■ The task
Search the data for the string "state" and extract every line where it appears.

■ Input for this task
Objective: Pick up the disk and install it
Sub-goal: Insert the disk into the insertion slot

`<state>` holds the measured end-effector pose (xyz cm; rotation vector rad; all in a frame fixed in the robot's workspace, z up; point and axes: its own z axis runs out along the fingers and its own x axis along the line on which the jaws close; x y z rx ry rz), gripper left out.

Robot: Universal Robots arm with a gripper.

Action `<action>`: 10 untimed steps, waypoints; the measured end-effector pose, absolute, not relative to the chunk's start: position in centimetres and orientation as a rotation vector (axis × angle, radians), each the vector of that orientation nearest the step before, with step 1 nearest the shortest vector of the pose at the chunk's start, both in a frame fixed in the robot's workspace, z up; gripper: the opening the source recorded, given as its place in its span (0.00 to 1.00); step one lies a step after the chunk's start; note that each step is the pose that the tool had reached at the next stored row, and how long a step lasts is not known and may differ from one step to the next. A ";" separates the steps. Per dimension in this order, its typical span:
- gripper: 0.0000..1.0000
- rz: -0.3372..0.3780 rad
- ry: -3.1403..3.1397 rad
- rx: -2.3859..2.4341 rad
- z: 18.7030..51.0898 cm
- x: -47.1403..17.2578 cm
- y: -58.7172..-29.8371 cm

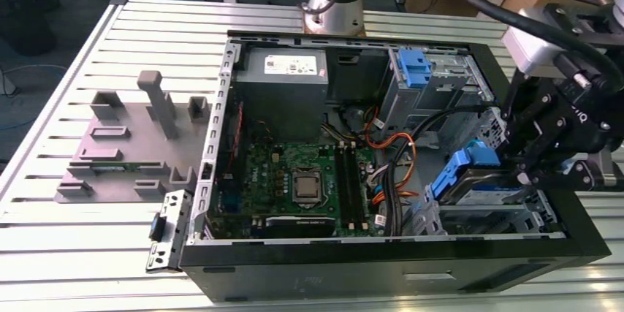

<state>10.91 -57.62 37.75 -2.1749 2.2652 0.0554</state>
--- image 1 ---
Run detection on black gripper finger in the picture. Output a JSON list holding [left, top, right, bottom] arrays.
[[501, 72, 569, 167], [516, 153, 605, 191]]

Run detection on hard disk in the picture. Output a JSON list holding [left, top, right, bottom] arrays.
[[427, 139, 531, 206]]

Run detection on metal disk bay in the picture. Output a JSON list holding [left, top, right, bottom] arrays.
[[423, 183, 560, 236]]

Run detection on silver drive cage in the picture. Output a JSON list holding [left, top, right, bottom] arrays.
[[379, 47, 501, 134]]

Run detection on blue drive cage latch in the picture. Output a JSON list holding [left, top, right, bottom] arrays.
[[397, 48, 433, 89]]

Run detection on black RAM slot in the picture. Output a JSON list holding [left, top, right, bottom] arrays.
[[347, 142, 372, 231]]

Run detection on silver CPU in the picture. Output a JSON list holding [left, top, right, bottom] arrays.
[[292, 175, 325, 198]]

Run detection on CPU socket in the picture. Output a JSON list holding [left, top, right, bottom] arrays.
[[288, 166, 333, 208]]

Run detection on grey power supply unit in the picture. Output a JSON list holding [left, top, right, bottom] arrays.
[[232, 47, 331, 145]]

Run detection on black PC case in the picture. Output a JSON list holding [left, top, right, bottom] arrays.
[[177, 28, 613, 304]]

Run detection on green motherboard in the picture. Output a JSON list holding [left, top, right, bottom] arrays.
[[216, 140, 391, 238]]

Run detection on black graphics card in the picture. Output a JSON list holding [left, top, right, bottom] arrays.
[[251, 215, 337, 239]]

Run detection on grey parts rack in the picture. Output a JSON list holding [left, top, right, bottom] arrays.
[[53, 69, 215, 205]]

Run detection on blue VGA connector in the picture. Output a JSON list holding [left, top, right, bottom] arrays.
[[148, 212, 168, 240]]

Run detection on green RAM stick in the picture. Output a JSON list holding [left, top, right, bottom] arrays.
[[71, 161, 163, 174]]

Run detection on black bin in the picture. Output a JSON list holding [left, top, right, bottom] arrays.
[[0, 0, 63, 57]]

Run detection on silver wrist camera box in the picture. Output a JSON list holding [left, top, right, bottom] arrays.
[[501, 26, 569, 77]]

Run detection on orange wire bundle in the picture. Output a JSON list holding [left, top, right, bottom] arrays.
[[364, 132, 421, 205]]

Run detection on thick black arm hose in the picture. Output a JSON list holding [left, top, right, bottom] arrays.
[[428, 0, 624, 90]]

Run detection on thick black cable bundle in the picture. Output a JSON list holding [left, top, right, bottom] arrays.
[[379, 104, 492, 237]]

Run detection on yellow black wire bundle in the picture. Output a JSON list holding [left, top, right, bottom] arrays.
[[320, 121, 360, 147]]

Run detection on silver rear latch bracket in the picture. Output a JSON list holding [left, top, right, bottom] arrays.
[[144, 189, 191, 273]]

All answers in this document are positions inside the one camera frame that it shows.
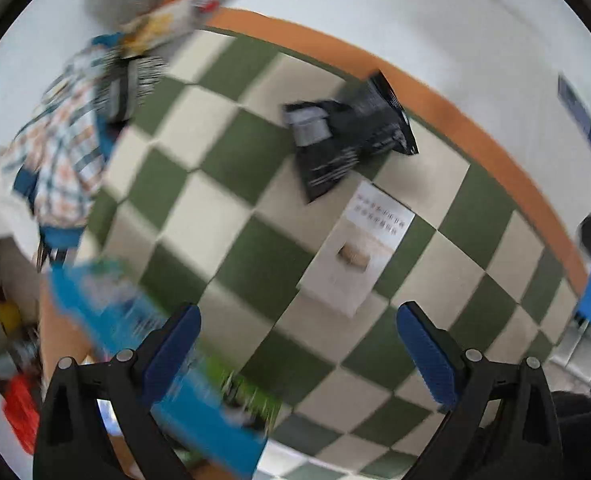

■ Task response
`<state>` holds the measured end-effector pose (xyz cm; rotation vector rad; all in a frame fixed in the robot's workspace, z up; point and axes: its own z axis runs out along the fingers and its own x axis along the line on which the jaws close; x y z rx ry rz), gripper left out.
<state>10.91 -57.62 37.75 -2.1749 2.2652 0.0554</state>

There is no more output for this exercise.